◆ Problem description: What is needed is the run of lines from the one with "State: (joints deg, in" through the close of the data, set down exactly.

◆ Source data:

* * * * * * * * *

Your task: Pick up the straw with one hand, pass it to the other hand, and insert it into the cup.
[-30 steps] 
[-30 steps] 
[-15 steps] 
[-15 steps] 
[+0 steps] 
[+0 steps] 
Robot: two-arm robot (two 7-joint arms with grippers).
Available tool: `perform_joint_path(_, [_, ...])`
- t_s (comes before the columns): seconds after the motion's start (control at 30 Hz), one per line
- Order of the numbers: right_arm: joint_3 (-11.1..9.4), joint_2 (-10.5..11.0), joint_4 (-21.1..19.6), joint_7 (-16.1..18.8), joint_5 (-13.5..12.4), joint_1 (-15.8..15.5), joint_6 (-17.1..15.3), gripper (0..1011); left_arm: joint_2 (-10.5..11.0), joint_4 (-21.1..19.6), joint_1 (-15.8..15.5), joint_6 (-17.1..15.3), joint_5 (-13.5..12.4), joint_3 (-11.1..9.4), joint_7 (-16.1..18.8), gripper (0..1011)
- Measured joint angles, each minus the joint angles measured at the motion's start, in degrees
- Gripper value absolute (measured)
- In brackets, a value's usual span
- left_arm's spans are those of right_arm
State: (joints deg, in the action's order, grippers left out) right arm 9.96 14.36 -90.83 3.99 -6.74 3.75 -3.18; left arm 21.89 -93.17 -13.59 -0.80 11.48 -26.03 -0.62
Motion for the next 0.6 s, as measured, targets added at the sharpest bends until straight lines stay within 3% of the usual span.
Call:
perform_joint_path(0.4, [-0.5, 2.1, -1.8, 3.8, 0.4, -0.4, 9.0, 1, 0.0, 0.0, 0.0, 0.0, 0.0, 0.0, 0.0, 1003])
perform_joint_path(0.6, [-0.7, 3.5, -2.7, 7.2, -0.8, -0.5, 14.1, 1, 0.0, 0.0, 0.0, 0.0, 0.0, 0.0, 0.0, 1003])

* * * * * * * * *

◆ Solution to the problem:
State: (joints deg, in the action's order, grippers left out) right arm 9.96 14.36 -90.83 3.99 -6.74 3.75 -3.18; left arm 21.89 -93.17 -13.59 -0.80 11.48 -26.03 -0.62
Motion for the next 0.6 s, as measured, targets added at the sharpest bends until straight lines stay within 3% of the usual span.
Call:
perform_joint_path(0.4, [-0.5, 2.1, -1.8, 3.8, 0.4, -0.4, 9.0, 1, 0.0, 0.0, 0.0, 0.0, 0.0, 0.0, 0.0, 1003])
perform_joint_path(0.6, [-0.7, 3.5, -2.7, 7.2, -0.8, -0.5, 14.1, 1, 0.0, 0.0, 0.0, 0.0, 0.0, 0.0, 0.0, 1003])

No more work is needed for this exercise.